_EXERCISE MATERIAL:_
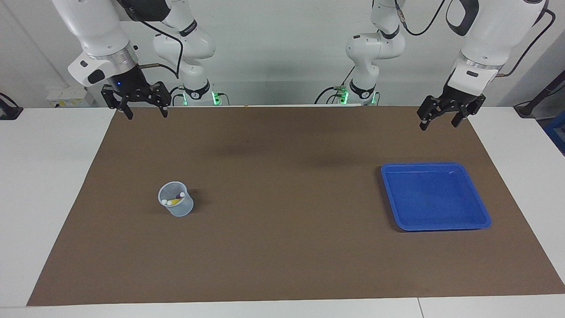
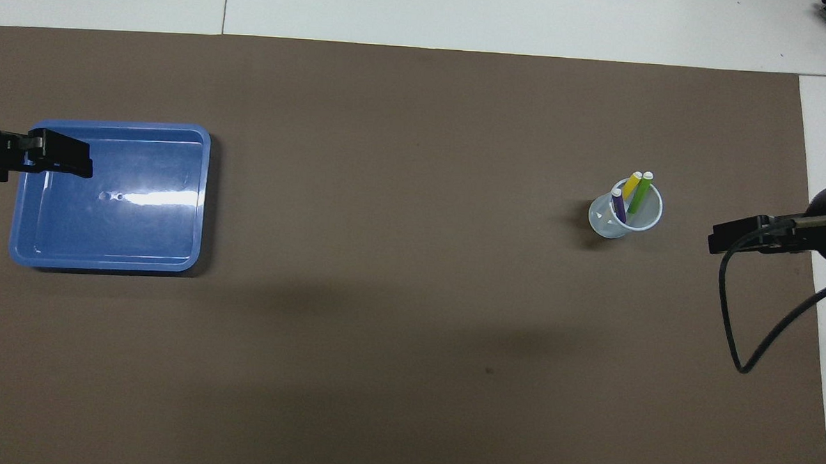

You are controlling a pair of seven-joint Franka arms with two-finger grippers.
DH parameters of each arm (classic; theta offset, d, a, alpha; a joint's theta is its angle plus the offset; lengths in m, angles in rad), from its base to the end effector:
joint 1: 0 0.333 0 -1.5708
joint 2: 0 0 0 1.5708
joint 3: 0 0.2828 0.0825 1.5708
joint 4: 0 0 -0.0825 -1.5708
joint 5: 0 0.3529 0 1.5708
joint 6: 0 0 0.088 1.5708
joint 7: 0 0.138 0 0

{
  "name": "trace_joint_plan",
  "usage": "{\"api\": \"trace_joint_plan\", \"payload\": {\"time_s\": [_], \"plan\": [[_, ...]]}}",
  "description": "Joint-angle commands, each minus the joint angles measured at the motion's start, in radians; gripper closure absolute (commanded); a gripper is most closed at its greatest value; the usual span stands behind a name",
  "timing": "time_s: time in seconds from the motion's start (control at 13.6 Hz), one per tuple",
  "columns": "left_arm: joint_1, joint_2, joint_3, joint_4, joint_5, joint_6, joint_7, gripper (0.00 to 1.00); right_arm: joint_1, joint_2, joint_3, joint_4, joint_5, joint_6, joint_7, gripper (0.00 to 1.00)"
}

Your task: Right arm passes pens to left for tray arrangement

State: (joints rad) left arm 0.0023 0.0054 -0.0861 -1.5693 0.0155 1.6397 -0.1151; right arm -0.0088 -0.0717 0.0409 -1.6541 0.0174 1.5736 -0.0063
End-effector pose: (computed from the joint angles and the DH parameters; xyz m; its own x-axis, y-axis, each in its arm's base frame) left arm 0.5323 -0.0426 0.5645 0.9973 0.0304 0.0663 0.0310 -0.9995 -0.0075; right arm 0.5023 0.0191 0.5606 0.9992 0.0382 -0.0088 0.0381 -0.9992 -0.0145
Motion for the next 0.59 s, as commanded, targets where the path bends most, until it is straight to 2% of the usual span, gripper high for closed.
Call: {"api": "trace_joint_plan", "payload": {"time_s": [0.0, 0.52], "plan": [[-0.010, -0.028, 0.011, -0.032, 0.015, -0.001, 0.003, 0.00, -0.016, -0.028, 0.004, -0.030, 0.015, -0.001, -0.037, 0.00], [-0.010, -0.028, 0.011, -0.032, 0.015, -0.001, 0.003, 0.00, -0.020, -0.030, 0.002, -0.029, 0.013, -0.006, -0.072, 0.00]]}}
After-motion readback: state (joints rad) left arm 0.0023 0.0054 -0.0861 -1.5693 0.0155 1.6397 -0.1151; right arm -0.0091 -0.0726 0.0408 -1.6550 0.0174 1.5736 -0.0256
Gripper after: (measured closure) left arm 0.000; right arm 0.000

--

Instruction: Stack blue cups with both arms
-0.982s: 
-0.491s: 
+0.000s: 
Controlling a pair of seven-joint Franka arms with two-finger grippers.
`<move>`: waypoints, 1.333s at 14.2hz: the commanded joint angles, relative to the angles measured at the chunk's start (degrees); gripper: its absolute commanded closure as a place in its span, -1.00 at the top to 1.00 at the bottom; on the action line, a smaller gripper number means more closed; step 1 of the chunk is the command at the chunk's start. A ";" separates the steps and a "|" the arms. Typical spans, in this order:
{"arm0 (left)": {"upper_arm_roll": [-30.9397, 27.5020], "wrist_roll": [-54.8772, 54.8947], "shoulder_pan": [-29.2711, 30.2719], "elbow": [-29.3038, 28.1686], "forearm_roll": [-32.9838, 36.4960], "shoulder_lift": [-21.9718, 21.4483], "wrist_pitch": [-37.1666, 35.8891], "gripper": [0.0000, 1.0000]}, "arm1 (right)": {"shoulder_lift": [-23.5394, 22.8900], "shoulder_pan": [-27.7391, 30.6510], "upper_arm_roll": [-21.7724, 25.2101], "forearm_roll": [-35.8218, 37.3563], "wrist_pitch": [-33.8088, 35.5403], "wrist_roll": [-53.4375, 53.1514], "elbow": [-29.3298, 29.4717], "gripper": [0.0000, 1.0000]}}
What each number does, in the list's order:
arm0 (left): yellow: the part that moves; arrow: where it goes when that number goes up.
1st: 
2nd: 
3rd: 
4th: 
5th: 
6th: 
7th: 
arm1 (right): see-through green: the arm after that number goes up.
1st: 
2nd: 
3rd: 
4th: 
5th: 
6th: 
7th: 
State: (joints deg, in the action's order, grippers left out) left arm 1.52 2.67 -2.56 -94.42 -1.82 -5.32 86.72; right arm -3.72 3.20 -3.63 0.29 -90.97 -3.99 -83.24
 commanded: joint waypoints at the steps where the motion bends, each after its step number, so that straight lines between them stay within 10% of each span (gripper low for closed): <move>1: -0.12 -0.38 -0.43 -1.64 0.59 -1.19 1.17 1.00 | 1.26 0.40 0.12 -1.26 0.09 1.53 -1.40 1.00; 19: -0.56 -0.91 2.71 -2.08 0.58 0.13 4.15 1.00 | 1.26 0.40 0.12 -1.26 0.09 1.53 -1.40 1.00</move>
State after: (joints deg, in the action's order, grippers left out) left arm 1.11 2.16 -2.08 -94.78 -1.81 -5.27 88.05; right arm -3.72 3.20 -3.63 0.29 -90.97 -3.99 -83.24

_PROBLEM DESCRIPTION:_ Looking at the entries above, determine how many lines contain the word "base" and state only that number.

_EXERCISE SOLUTION:_ 2